Politics & Policy

Losing The Peace

Biden and Hagel are wrong.

On Sunday’s Washington Post, Sens. Joseph Biden, ranking Democrat on the Senate Foreign Relations Committee, and Chuck Hagel, the Republican chairman of the Senate Subcommittee on International Economic Policy, co-authored an op-ed on the reconstruction of postwar Iraq. They called for the United Nations and America’s “Atlantic allies” to play a major role in the effort, both materially and politically. Both men are well-known for their faith in multilateral organizations. Their arguments, however, are based upon two flawed assumptions about the nature of the postwar situation.

Their first argument, which was designed to have the most appeal to taxpayers and fiscal conservatives, is that rebuilding Iraq will cost a great deal and others should be invited to put up as much of the money as possible. Citing testimony before the Senate Foreign Relations Committee, they put the price tag for security, humanitarian assistance, and reconstruction at $20-25 billion per year over ten years. “The United States should not bear this burden alone,” they wrote.

Yet, France and Russia have already expressed a strong desire to partake in the rebuilding effort. They do not see involvement in the new Iraq as a “burden” as much as an opportunity. Both countries were deeply involved in Iraq’s oil industry and want to protect their stakes. Paris has other business ties to Saddam’s regime as well. France is Baghdad’s largest European trading partner, accounting for over 22 percent of Iraq’s imports. France’s Alcatel telecom firm had also been negotiating to rebuild Iraq’s telephone system.

Iraq presents attractive long-term investment opportunities, and not just in oil. France and Russia worked for years to get economic sanctions lifted on Iraq, and then strenuously opposed U.S. military action to overthrow the regime with which they had been trading diplomatic support for commercial advantages.

In responding to European Union complaints that the United States will only award contracts for work in Iraq to American companies, Andrew Natsios, administrator of the U.S. Agency for International Development, laid out the connection between reconstruction overseas and economic stimulus at home, “Some countries have complained that they were not invited to bid for these projects, which are funded by U.S. taxpayers,” he noted, replying, “foreign aid agencies in most countries try to award contracts to their own companies, supporting business at home while delivering assistance abroad — just as Americans want to see their tax dollars support jobs at home.”

The Germans have been the most open about what should happen: Chancellor Gerhard Schroeder has said that the United States should bear the financial responsibility for rebuilding Iraq because it waged the war that did the damage, but that Germany should be able to bid for a share of the contracts to do the work.

Paris, Berlin, and Moscow know that their only way back into Iraq is through the United Nations.

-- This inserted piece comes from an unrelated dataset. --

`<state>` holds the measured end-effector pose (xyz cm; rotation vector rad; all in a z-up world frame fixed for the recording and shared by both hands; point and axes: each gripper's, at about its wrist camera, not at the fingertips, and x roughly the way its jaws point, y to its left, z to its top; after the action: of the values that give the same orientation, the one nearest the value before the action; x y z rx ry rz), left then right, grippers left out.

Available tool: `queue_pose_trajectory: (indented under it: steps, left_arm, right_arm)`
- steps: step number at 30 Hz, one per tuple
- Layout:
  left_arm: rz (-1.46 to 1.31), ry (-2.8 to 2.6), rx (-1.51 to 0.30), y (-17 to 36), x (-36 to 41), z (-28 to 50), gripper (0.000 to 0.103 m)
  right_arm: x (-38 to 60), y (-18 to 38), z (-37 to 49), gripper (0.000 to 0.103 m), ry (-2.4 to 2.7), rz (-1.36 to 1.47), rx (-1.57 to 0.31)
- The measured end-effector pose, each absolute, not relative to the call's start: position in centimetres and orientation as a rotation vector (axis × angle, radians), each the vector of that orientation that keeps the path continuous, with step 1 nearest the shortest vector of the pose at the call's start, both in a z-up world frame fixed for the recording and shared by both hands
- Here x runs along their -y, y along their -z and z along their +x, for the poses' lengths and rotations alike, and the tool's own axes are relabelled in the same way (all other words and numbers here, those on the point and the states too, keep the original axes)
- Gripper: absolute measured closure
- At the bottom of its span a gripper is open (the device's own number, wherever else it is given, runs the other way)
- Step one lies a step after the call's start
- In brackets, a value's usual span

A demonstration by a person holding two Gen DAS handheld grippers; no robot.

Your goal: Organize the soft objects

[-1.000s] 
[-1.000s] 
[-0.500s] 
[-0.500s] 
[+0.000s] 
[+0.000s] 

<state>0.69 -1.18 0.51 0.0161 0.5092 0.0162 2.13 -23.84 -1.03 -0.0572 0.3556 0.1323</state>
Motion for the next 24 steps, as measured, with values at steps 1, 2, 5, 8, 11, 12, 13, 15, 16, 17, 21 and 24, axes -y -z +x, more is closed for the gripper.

Biden and Hagel would give them what they want. In their column, the two senators called for “a new U.N. resolution authorizing the necessary security, humanitarian, reconstruction and political missions in a post-conflict Iraq.” French prime minister Jacques Chirac has already declared that France will oppose any U.N. resolution that would give the U.S. and England a dominant position in Iraq. Thus, seeking a postwar resolution risks either another diplomatic debacle like the effort to get a second pre-war resolution, or a new “consensus” that opens the door for those who opposed the war to grab a large share of the benefits of the war.

This brings up a second problem with the Biden-Hagel argument, their claim that “if the United States alone selects and seats a new Iraqi government, even an interim one, that will call into question the government’s legitimacy in the eyes of the Iraqi people” But what could cast more doubt on the future direction of the country than giving those who had supported Saddam Hussein and opposed his ouster a major presence in establishing the new government and determining its economic ties with the outside world? Might not such a presence serve as a base of support for the political revival of Saddamite remnants or the Baath party?

Governments and corporations who partner with brutal dictatorships should suffer the complete loss of their sordid investments. The Iraqi National Congress, the main organization of anti-Saddam dissidents, has intimated that contracts with those who helped sustain Saddam will be null and void after the liberation. This is why France, Germany, and Russia oppose the American plan of turning over authority to an Iraqi administration of former dissidents as soon as possible, rather than letting the U.N. run the country for an indefinite period. They rightfully fear that a new Iraqi government will be composed of leaders who see the U.S.-led coalition as natural allies.

The purpose of war is not destruction, but the creation of a better situation than what had existed before. How much of a “burden” nation-building will be to the United States depends on how much of the money put into Iraq comes back to America in the form of contracts, exports, and jobs — and what advantages U.S. firms are given against their foreign rivals. At the same time, trade and investment ties between the U.S. and Iraq will help both countries, and provide the economic foundation for a stable peace.

William R. Hawkins is senior fellow at the U.S. Business and Industry Council, in Washington, D.C.